At Levi Spring fencing of the spring adjacent to the track and rock outcrop would be of interest and could be easily done, as the spring has no significant tail, is on “easy ground” and is currently free of Phragmites. This relatively minor work could provide useful information about grazing impacts and cessation of those impacts.
- In discussion, it has been suggested that fencing of this small spring at Levi could lead to prolific growth of Phragmites. An alternative suggestion has been to fence a larger area at Levi to include other springs also. Fencing of a larger area would be of interest but could be logistically difficult because of rock outcrops. Fencing of the single spring would be a simple task that could provide useful information. At the moment there is nothing really to suggest that it would be rapidly colonised by Phragmites.
- FOMS’ observations at Hawker Springs support the hypothesis that grazing impacts are most pronounced at the outer springs of this large group, diminishing towards the centre of the group. A more rigorous research project at Hawker Springs would provide useful information about grazing impacts. This could be promoted as a University research project.
- FOMS believes that fencing of some of the springs at Fanny Springs should be considered further. This is a fairly linear group of about eight springs and we believe it may be instructive to fence up to half of the springs (within one enclosure) and leave the rest open to grazing.
- It has been suggested that fencing of some of Fanny Springs is not a priority as these are low-flow springs of limited interest. However, FOMS believes this should be considered further. The terrain and linear nature of this spring group means that this is an opportunity to fence on a larger scale than most other fenced springs on pastoral lands and follow-up monitoring could provide useful information for the project.
- The springs at Finniss Springs have been free of significant grazing pressure for twenty years or more. They will undoubtedly be good reference areas but may also be suitable for active management trials. FOMS proposes that there should be joint inspections at Finniss Springs, as soon as possible and before the end of 2014, to consider the merit of Finniss Springs for trials and/or as reference sites.

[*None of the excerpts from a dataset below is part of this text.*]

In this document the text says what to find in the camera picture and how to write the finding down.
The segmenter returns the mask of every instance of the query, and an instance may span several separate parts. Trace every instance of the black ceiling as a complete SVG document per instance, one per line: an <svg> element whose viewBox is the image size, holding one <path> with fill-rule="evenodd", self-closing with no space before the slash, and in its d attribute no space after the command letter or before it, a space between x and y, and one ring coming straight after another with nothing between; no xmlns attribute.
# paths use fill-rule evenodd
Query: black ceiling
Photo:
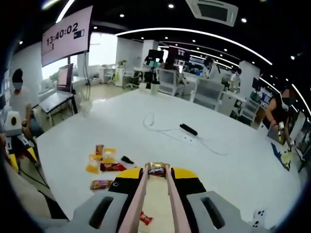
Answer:
<svg viewBox="0 0 311 233"><path fill-rule="evenodd" d="M43 31L47 30L56 21L60 11L67 1L56 3L47 11L32 18L28 22L22 37L23 45L17 49L40 41ZM292 1L277 0L224 0L239 8L238 18L234 27L224 24L196 19L191 13L185 0L76 0L69 8L65 16L81 10L90 5L94 5L92 20L98 27L95 31L119 33L124 30L101 26L98 22L109 22L122 25L129 30L153 28L153 27L174 27L198 30L213 33L226 37L250 49L256 51L267 58L273 65L267 64L251 52L229 43L224 40L197 33L177 32L177 31L153 31L131 33L123 35L129 39L154 39L179 43L189 43L191 45L181 45L180 47L196 50L219 56L220 52L227 49L226 53L238 57L240 60L254 61L264 73L265 79L270 83L275 83L276 88L281 90L285 79L294 83L307 101L311 97L311 79L309 78L307 67L310 64L308 57L308 44L310 38L304 19L308 13L307 9L301 9L299 4L295 5ZM168 4L173 3L173 9L168 8ZM245 17L247 23L242 23L241 18ZM290 56L300 54L294 61ZM239 63L235 58L223 53L223 58Z"/></svg>

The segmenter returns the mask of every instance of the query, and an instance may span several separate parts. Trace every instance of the wall-mounted screen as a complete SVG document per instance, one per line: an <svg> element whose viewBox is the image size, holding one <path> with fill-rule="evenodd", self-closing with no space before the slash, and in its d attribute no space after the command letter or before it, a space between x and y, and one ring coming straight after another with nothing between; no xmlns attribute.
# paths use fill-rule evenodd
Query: wall-mounted screen
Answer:
<svg viewBox="0 0 311 233"><path fill-rule="evenodd" d="M42 36L42 67L89 49L89 26L93 6L56 23Z"/></svg>

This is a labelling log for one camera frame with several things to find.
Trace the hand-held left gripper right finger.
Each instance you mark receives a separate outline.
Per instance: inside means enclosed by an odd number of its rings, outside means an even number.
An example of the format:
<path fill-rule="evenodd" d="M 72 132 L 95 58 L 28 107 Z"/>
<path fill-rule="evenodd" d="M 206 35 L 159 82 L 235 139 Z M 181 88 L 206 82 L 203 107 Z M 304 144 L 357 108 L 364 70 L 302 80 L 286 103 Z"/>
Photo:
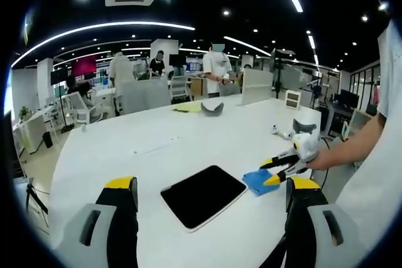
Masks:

- An important hypothesis emerging in this work revolves very much around elevated nutrient levels created by cattle access. A good deal of chemical analytical work has been undertaken in the mound springs over the years and this should be reviewed as part of testing the above hypothesis. In addition, a systematic program of nutrient testing is needed in springs with a range of grazing (and non-grazing) histories to help assess the links between cattle grazing, elevated nutrient levels and Phragmites incidence and abundance.
FOMS will continue to work closely with DEWNR personnel and others on this project. The next twelve months should prove very interesting as field trials get under way and FOMS volunteers are likely to play an active part in assisting those trials.